For one, when Mr. Modi takes off for the U.S., a battery of American officials led by Secretary of State John Kerry and Secretary of the Treasury Jacob J. Lew will be headed to Beijing for interactions with Chinese State Councilor Yang Jiechi and Vice-Premier Wang Yang.

The eighth edition of the U.S.-China Strategic and Economic Dialogue on June 5-7 will have representatives from 20 U.S. departments and agencies travelling to Beijing.

No Cold War

There were 3,00,000 Chinese students in the U.S. last year, a three-fold increase from Mr. Obama’s first year in office. The administration has also launched a programme to train a million new Mandarin speakers in the U.S. The Obama administration is eager to ensure that the lingering tensions between the two countries do not crystallise into a new Cold War.

That is the concern that China is playing on. “This is Cold War mentality,” a Chinese spokesperson responded to U.S. Defence Secretary Ash Carter’s observation in Singapore that China’s behaviour in the South China Sea could lead to its isolation.

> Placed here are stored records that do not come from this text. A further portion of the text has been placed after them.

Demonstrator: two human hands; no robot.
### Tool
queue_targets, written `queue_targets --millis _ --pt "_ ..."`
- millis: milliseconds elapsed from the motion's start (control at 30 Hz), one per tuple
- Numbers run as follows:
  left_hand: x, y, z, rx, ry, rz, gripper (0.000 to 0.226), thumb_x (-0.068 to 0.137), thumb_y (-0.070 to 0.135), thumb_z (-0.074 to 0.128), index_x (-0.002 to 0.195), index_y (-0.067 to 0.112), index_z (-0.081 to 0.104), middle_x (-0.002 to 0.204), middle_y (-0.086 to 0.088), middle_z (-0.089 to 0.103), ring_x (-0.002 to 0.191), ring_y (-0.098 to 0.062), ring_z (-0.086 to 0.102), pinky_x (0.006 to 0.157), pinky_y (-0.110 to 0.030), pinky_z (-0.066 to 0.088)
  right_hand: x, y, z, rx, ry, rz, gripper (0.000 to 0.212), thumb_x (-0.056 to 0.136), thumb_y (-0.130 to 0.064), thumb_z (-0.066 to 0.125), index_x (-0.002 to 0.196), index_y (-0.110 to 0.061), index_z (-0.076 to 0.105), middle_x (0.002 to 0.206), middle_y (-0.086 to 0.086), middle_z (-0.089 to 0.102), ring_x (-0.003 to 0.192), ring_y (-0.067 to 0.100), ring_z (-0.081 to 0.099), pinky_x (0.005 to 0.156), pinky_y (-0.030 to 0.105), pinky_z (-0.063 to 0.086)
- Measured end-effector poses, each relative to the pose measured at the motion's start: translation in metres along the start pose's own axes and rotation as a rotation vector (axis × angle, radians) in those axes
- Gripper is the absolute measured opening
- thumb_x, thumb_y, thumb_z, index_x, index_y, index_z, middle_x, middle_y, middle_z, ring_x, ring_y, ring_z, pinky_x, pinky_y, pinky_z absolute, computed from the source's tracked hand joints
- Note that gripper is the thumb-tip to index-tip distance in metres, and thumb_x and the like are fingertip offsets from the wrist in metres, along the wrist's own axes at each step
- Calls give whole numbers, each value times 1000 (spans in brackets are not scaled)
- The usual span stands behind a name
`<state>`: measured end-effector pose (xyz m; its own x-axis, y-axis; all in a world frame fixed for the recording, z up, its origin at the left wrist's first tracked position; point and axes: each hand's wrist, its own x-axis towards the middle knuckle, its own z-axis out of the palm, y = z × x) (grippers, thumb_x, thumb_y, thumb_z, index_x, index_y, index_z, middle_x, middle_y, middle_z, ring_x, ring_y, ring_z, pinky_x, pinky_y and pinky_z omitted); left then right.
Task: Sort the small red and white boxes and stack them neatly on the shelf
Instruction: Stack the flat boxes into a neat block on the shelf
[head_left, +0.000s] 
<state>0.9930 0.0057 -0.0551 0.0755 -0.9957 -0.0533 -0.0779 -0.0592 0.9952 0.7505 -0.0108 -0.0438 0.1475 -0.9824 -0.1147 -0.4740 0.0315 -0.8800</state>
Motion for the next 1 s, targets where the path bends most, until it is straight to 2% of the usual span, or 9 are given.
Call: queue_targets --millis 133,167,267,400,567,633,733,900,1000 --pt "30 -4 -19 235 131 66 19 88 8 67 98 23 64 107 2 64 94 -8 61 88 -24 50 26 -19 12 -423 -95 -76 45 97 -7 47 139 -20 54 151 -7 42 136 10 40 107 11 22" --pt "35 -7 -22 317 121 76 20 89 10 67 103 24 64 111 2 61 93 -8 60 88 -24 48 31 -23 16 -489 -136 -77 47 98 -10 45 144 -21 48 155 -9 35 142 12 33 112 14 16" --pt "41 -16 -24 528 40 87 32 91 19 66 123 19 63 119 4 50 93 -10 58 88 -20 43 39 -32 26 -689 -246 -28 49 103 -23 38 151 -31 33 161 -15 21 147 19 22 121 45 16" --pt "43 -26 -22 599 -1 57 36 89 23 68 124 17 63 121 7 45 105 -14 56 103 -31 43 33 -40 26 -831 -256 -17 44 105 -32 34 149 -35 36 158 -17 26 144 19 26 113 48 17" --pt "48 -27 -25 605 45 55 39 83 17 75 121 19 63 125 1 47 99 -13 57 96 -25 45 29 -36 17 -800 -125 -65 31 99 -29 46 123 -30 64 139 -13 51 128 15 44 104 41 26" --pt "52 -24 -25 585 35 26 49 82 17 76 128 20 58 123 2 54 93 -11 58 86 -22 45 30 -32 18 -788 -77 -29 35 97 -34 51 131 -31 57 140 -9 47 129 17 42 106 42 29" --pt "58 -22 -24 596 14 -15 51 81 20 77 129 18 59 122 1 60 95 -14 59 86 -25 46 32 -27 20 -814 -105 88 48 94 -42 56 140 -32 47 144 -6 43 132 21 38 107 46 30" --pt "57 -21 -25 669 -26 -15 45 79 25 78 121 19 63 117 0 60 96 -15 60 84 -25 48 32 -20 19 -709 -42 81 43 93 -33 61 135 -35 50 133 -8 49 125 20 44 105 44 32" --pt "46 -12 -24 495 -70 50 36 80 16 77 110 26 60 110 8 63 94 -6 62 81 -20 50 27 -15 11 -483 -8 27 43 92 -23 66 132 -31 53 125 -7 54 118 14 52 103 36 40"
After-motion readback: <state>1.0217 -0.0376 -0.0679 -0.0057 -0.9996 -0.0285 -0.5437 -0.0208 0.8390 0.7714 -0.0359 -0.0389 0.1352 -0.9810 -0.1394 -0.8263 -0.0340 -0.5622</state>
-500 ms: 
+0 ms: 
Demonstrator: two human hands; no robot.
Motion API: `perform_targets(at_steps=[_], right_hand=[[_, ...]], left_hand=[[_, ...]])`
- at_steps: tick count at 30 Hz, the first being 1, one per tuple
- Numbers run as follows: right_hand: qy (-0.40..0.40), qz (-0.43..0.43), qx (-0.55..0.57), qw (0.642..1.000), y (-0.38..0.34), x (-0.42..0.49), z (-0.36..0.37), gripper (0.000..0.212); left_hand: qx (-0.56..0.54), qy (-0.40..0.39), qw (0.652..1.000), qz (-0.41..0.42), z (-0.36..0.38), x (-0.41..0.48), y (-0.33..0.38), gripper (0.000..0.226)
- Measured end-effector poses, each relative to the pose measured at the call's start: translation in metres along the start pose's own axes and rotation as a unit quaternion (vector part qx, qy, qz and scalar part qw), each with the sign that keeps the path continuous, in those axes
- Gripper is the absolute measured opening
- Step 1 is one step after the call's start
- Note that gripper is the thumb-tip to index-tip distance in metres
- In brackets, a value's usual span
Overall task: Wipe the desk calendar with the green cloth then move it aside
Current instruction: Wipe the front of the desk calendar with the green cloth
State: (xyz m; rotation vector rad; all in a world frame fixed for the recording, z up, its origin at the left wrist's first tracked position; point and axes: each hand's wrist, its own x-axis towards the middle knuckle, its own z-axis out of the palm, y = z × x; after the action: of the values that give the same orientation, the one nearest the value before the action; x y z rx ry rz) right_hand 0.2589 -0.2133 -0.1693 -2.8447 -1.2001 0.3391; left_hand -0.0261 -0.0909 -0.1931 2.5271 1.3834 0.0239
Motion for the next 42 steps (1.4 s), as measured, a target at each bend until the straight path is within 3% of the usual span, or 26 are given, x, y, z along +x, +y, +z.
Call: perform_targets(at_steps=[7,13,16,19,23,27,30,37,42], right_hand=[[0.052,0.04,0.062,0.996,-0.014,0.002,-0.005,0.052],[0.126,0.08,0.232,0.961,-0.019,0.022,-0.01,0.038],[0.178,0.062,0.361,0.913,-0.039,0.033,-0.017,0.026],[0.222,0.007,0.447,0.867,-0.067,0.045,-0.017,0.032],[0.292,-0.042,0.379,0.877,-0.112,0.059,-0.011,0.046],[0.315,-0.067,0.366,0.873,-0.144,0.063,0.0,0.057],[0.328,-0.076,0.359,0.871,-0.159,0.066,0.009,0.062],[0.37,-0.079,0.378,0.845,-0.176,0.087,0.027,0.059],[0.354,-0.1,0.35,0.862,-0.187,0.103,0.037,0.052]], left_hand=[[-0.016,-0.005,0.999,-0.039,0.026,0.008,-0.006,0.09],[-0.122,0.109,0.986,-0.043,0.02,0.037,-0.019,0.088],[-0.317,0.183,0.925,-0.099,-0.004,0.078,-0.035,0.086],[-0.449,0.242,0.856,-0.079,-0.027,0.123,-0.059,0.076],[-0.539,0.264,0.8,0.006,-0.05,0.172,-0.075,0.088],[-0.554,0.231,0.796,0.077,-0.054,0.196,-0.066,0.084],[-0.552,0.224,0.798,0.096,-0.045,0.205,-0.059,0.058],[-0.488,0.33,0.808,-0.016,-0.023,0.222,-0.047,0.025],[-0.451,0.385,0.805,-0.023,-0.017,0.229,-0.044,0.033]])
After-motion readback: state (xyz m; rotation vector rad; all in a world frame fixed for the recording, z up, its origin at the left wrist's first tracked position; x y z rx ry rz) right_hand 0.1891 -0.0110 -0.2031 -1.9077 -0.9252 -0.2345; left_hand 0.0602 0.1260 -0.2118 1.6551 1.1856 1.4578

Earlier in the week, U.S. Assistant Secretary of State Daniel R. Russel said of the China legacy that Mr. Obama wants to leave behind: “One of the real accomplishments of the Obama administration with regard to China has been the creation of a relationship that can handle both significant friction and global if not galactic-scale cooperation… the ability of the U.S. and China to deal with and to manage problem areas without coming to blows and without developing the kind of strategic rivalry that creates an absolute Cold War, zero-sum dynamic.”

While tensions repeatedly crop up — last month in Vietnam, Mr. Obama spoke of “big countries trying to bully small neighbours — the U.S. has roped in China in several international initiatives, the Paris climate conference and the Iranian nuclear deal being the most successful examples.

Reining in North Korea

This week in Beijing, on top of the agenda of the dialogue will be reining in North Korea’s nuclear adventurism. China and the U.S. cooperated in the UN for stricter sanctions against North Korea, but the U.S. believes China can do more on this front. “China is a co-author of the toughest sanctions ever levied on North Korea, and by its own declaration is determined to implement them fully… the S&ED provides a platform for that.”

U.S. officials say there will be “candid discussions” on China’s maritime behaviour and cyber threats this week.

Mr. Modi himself sought to downplay the prevalent notion of an India-U.S. axis against China in his interview to TheWall Street Journal last week. Asked how he saw India’s relations with the U.S. in terms of China, the Prime Minister said: “There was an age when the world was divided into two camps. That is not true anymore. Today, the whole world is interdependent. Even if you look at the relationship between China and the U.S., there are areas where they have substantial differences but there are also areas where they have worked closely. That’s the new way.”

Mr. Modi also said the “general impression that exists is not the reality” of India-China relations: “We don’t have any fighting with China today. We have a boundary dispute, but there is no tension or clashes. People-to-people contacts have increased. Trade has increased. Chinese investment in India has gone up. India’s investment in China has grown.”